The most Irish dish that’s not
Planning my St Patrick's Day dinner
Come March, we will hear all about the corned beef and cabbage to be shared on St. Patrick’s day! This dish goes hand-in-hand with the “Kiss me, I’m Irish” shirts, and Green Beer. It’s both delicious and for some it may even seem like tradition. Upon planning my St Patrick's dinner, I struck up conversation with a Chef friend of mine who is of Irish descent. Before this conversation, I was certain corned beef and cabbage was the most Irish dish of Irish dishes. After, however, was another story. Apparently, corned beef and cabbage is rarely eaten for any holiday! To be clear, this is an Irish dish, mostly Irish-American/Irish for the holiday once a year at the local pub dish. I now have an issue: what dish should we have on Tuesday, March 17th this year?

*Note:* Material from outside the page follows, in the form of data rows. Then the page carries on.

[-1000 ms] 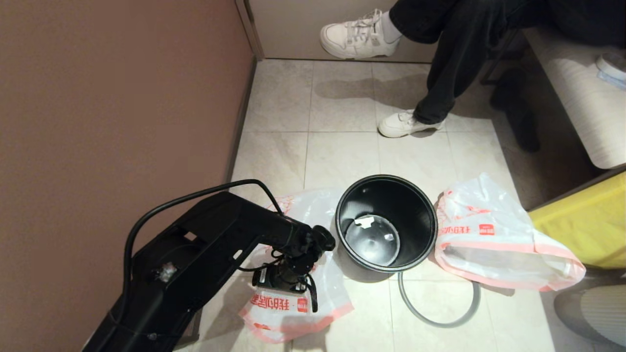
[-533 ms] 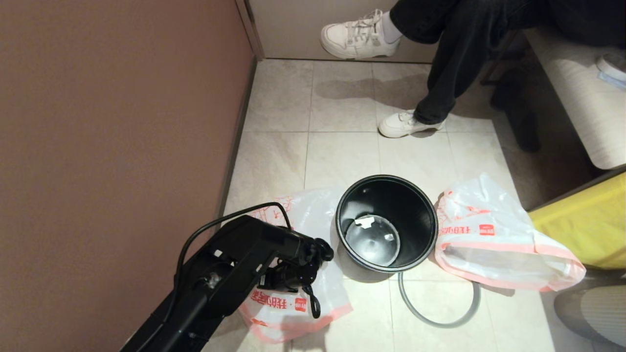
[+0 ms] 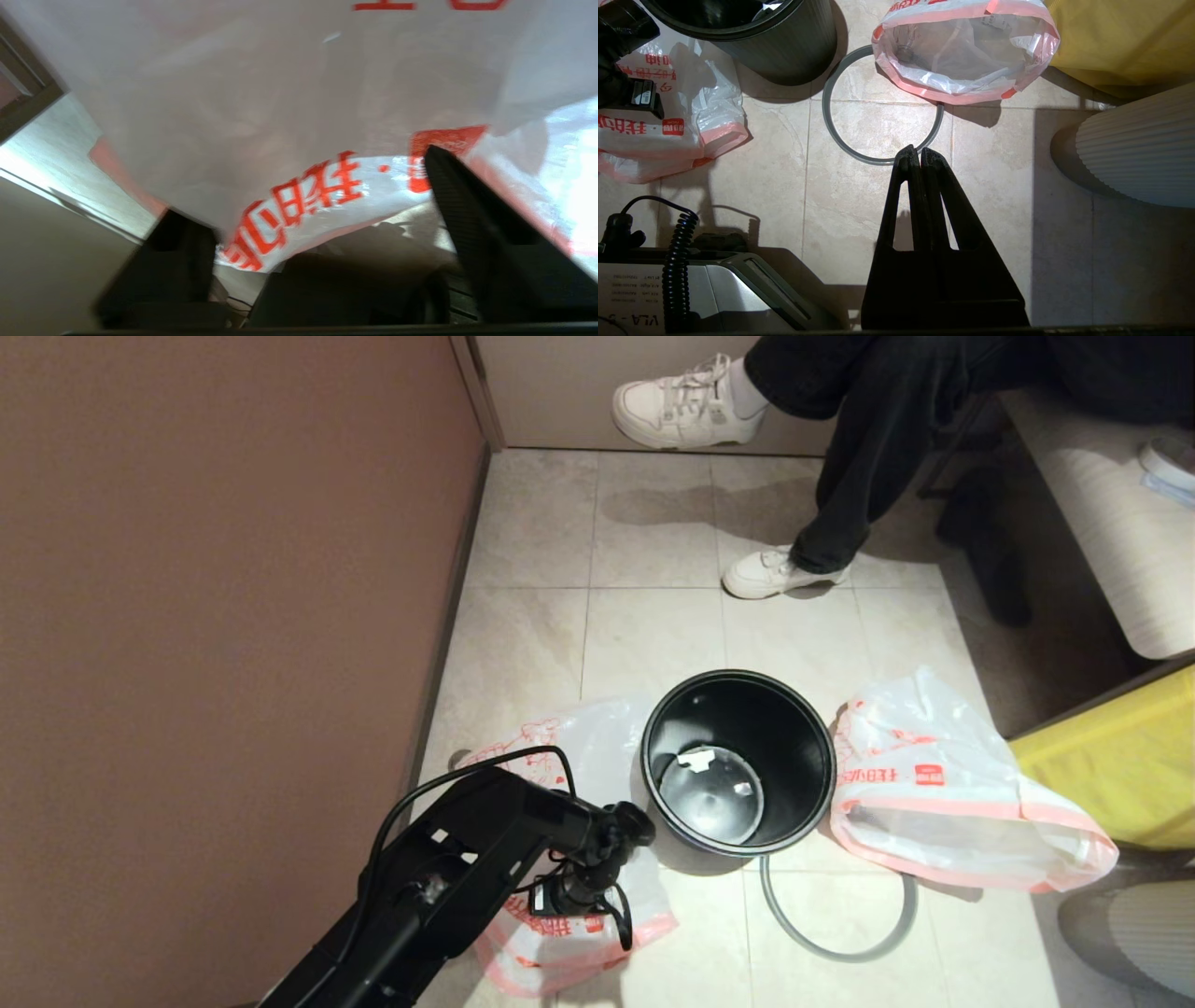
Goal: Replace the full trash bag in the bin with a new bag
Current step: Pick up a new trash bag
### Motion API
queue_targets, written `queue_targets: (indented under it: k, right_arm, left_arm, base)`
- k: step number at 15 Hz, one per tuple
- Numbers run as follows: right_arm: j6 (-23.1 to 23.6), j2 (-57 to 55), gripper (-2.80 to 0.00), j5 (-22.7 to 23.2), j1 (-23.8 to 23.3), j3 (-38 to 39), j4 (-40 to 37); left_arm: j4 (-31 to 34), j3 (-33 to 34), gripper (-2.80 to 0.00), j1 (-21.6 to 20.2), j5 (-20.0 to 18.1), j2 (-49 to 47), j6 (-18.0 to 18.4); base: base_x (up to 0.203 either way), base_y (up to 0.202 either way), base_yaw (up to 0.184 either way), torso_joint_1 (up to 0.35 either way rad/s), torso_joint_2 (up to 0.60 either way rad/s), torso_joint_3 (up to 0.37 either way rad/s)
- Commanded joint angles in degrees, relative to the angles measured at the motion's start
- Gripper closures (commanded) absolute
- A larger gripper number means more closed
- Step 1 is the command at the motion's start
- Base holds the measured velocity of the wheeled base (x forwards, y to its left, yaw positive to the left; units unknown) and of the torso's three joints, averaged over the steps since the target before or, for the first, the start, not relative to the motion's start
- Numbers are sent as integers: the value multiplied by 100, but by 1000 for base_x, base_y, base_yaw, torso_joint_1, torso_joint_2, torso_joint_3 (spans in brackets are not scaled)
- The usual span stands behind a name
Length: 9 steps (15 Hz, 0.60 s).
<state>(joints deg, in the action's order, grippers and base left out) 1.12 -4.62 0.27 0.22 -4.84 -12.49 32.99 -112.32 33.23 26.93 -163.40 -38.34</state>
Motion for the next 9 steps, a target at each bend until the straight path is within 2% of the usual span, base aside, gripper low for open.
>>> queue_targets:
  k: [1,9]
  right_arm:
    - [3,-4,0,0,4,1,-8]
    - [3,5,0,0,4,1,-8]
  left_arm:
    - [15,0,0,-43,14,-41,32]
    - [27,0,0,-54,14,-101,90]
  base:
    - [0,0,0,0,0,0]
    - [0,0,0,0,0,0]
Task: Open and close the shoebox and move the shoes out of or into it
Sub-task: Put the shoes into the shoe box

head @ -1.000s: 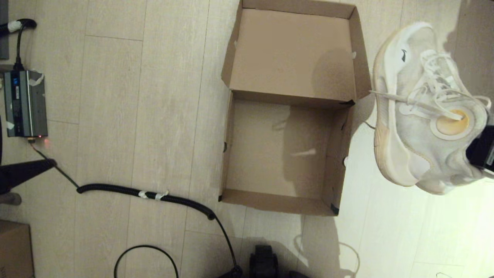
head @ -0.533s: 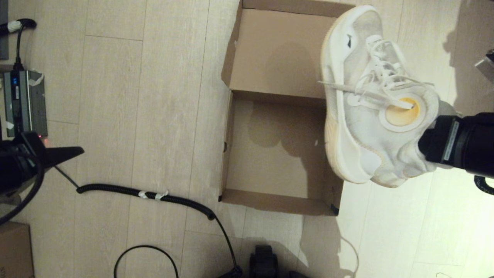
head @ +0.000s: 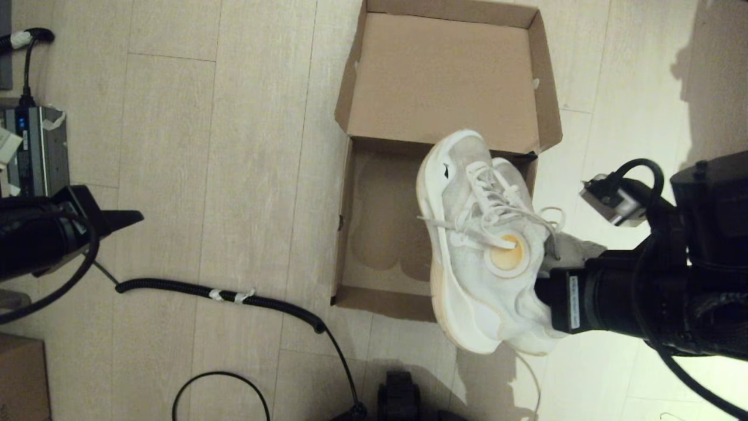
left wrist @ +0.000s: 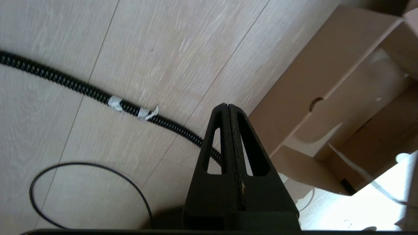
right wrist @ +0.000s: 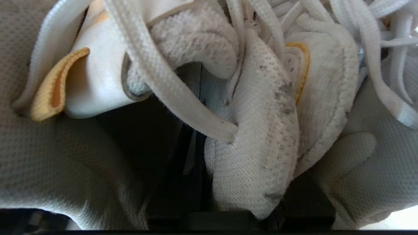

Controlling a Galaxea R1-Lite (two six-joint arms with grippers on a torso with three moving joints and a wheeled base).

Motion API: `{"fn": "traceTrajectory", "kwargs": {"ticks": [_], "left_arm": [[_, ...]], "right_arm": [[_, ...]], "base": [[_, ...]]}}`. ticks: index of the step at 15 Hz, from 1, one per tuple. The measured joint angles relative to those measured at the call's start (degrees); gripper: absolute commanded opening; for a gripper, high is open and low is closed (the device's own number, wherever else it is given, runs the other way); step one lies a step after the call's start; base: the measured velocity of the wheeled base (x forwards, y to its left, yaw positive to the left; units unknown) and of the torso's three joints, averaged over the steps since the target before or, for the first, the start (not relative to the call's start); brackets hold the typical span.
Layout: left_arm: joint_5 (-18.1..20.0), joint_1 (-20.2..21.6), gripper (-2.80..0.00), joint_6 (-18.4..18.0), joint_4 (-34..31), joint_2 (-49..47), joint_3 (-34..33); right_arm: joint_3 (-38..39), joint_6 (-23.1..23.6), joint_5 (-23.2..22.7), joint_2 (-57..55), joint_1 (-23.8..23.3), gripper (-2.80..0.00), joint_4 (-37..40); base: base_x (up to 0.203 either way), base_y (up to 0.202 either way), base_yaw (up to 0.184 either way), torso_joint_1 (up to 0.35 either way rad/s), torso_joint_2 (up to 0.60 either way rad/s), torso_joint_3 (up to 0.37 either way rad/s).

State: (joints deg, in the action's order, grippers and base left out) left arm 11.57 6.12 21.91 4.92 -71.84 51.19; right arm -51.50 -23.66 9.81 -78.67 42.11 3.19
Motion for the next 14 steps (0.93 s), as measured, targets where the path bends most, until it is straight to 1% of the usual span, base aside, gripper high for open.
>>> {"fn": "traceTrajectory", "kwargs": {"ticks": [2,5,7,9,11,14], "left_arm": [[-0.1,0.0,-2.8,-0.2,-0.3,1.6,0.0],[-0.1,-0.1,-2.8,-0.3,-0.5,3.0,-0.1],[-0.2,-0.1,-2.8,-0.3,-0.7,3.7,-0.3],[-0.2,0.0,-2.8,-0.3,-0.8,4.3,-0.6],[-0.2,0.0,-2.8,-0.3,-0.8,4.9,-1.1],[-0.2,0.0,-2.8,-0.3,-0.7,5.6,-1.7]], "right_arm": [[2.3,1.5,1.4,-3.0,0.0,-2.8,-5.4],[5.8,3.4,4.1,-8.5,0.0,-2.8,-17.2],[6.5,4.8,4.6,-12.1,0.0,-2.8,-23.5],[6.7,6.5,5.4,-15.4,0.0,-2.8,-27.6],[6.8,8.4,7.3,-19.2,0.0,-2.8,-32.5],[7.8,12.2,10.3,-25.2,-0.2,-2.8,-42.4]], "base": [[0.0,0.0,0.0,0.0,0.0,0.0],[0.0,0.0,0.0,0.0,0.0,0.0],[0.0,0.0,0.0,0.0,0.0,0.0],[0.0,0.0,0.0,0.0,0.0,0.0],[0.0,0.0,0.0,0.0,0.0,0.0],[0.0,0.0,0.0,0.0,0.0,0.0]]}}
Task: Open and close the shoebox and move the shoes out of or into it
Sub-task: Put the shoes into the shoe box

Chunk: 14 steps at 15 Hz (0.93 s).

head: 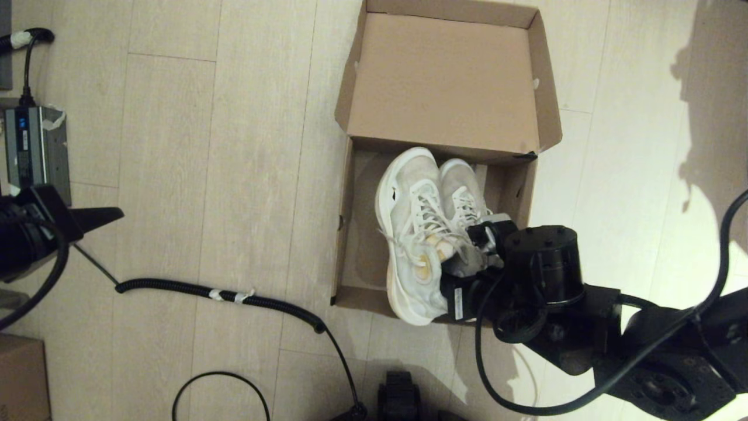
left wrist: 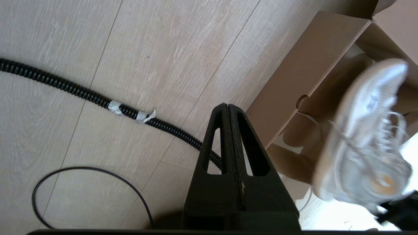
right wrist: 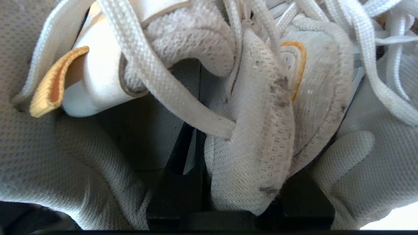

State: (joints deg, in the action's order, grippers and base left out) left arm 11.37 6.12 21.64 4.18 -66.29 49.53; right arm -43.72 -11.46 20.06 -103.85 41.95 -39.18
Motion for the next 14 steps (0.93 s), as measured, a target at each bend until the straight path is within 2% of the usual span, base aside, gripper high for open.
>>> {"fn": "traceTrajectory", "kwargs": {"ticks": [3,6,14], "left_arm": [[0.0,0.0,-2.8,0.0,-0.1,0.9,-0.7],[0.0,0.0,-2.8,0.0,0.0,1.4,-0.9],[0.0,0.0,-2.8,0.0,-0.1,3.2,-1.2]], "right_arm": [[0.6,1.9,3.0,-5.8,-0.1,-2.8,-8.5],[0.9,2.1,3.5,-9.9,-0.5,-2.8,-12.8],[0.7,2.8,3.5,-13.4,-2.4,-2.8,-14.1]], "base": [[0.0,0.0,0.0,0.0,0.0,0.0],[0.0,0.0,0.0,0.0,0.0,0.0],[0.0,0.0,0.0,0.0,0.0,0.0]]}}
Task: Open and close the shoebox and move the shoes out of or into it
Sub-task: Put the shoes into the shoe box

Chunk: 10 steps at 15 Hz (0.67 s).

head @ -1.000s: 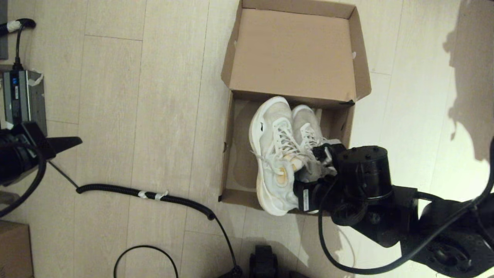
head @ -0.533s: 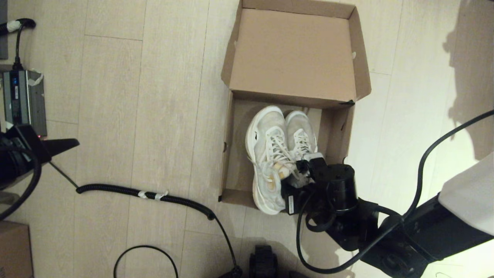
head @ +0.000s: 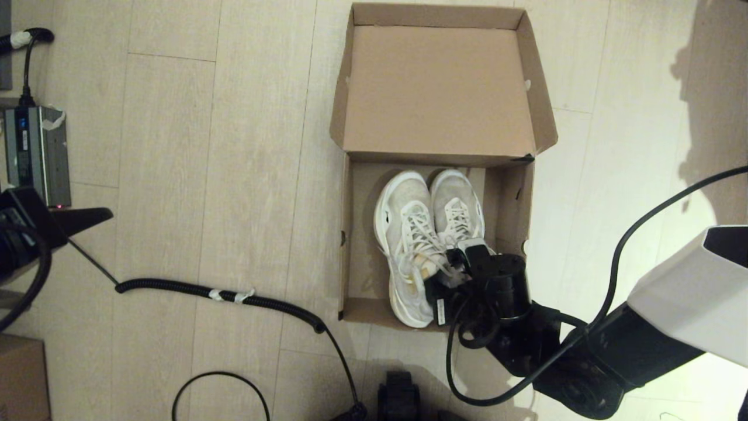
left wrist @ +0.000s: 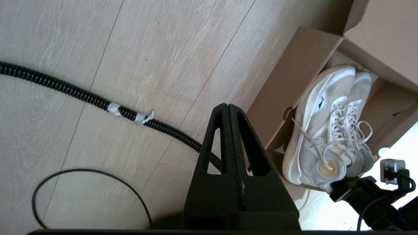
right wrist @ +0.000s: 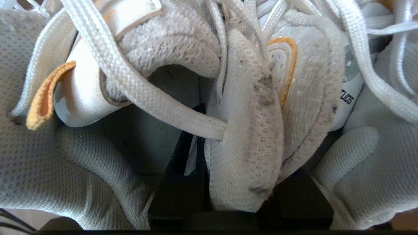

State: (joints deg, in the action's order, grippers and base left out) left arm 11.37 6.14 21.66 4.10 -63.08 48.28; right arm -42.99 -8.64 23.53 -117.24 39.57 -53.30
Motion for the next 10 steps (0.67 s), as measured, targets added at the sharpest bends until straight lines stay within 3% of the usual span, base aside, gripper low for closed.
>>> {"fn": "traceTrajectory", "kwargs": {"ticks": [1,2,3,10], "left_arm": [[0.0,0.0,-2.8,0.0,-0.3,0.4,-0.1],[0.0,0.0,-2.8,0.0,-1.0,0.9,-0.1],[0.0,0.0,-2.8,0.1,-1.8,1.4,-0.1],[0.1,0.1,-2.8,0.1,-1.9,2.7,0.2]], "right_arm": [[0.3,0.0,0.0,0.6,0.0,-2.8,0.6],[0.4,0.0,0.0,1.0,0.0,-1.12,0.9],[0.4,0.0,0.3,1.1,-0.1,0.0,0.9],[-0.2,0.1,1.9,1.1,-0.5,0.0,0.8]], "base": [[0.0,0.0,0.0,0.0,0.0,0.0],[0.0,0.0,0.0,0.0,0.0,0.0],[0.0,0.0,0.0,0.0,0.0,0.0],[0.0,0.0,0.0,0.0,0.0,0.0]]}}
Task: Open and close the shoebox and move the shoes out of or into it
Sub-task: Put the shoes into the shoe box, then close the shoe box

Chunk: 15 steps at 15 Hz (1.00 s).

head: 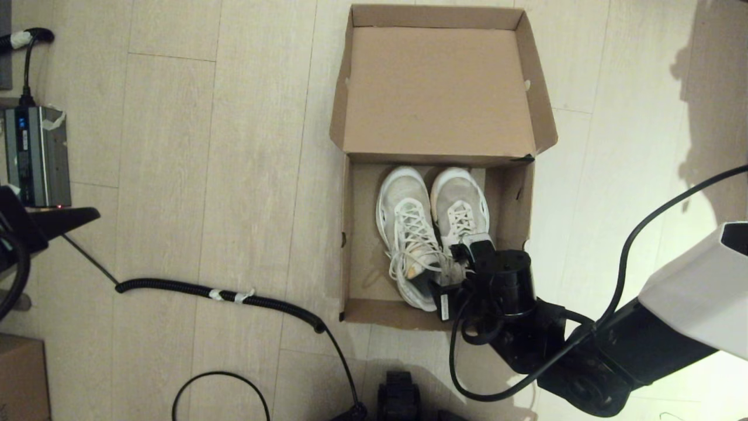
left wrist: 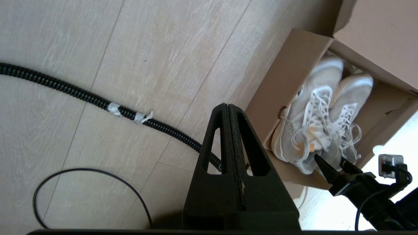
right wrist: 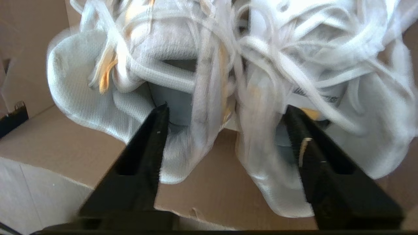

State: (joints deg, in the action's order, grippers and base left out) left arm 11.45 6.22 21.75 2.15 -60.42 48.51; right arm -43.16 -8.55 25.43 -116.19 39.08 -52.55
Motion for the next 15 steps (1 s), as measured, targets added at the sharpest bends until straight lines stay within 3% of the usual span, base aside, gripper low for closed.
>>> {"fn": "traceTrajectory", "kwargs": {"ticks": [11,12,15], "left_arm": [[0.1,0.0,-2.8,0.1,-0.1,1.9,-0.9],[0.1,0.0,-2.8,0.1,-0.1,2.2,-1.4],[0.1,0.0,-2.8,0.8,-0.1,3.3,-4.2]], "right_arm": [[3.4,-0.9,-0.4,19.7,-0.3,0.0,12.0],[4.3,-0.9,-0.2,21.4,-0.7,-2.8,12.2],[7.1,-1.2,0.2,26.7,-2.3,-2.8,12.2]], "base": [[0.0,0.0,0.0,0.0,0.0,0.0],[0.0,0.0,0.0,0.0,0.0,0.0],[0.0,0.0,0.0,0.0,0.0,0.0]]}}
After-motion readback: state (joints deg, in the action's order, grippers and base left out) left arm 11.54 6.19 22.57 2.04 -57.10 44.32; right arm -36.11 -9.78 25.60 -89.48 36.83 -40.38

Going back to my conversation, my friend was generous enough to explain the most common Irish food: Fish & Chips. This is the case because it’s plentiful. During the Victorian era, the working class didn’t have much money and the diet was just plain and unvaried. Italian migrants passing through the small English towns sensed a business opportunity and started setting up Fish and Chip stands. Soon they were all across Ireland, Scotland and England. In fact Fish and Chips had become so important to the local people, that during World War II the British Ministers bent over backwards to ensure Fish and Chips were one of the few foods that were never rationed. To keep the price down, they were often served in old newspapers. Recently we have seen innovation in this area. The practice of using old news paper has just recently stopped. This is due to food safety concerns. That’s a good thing.
So go down to your local fish monger and get a nice piece of fish. I think we can all be proud to serve Fish and Chips this year.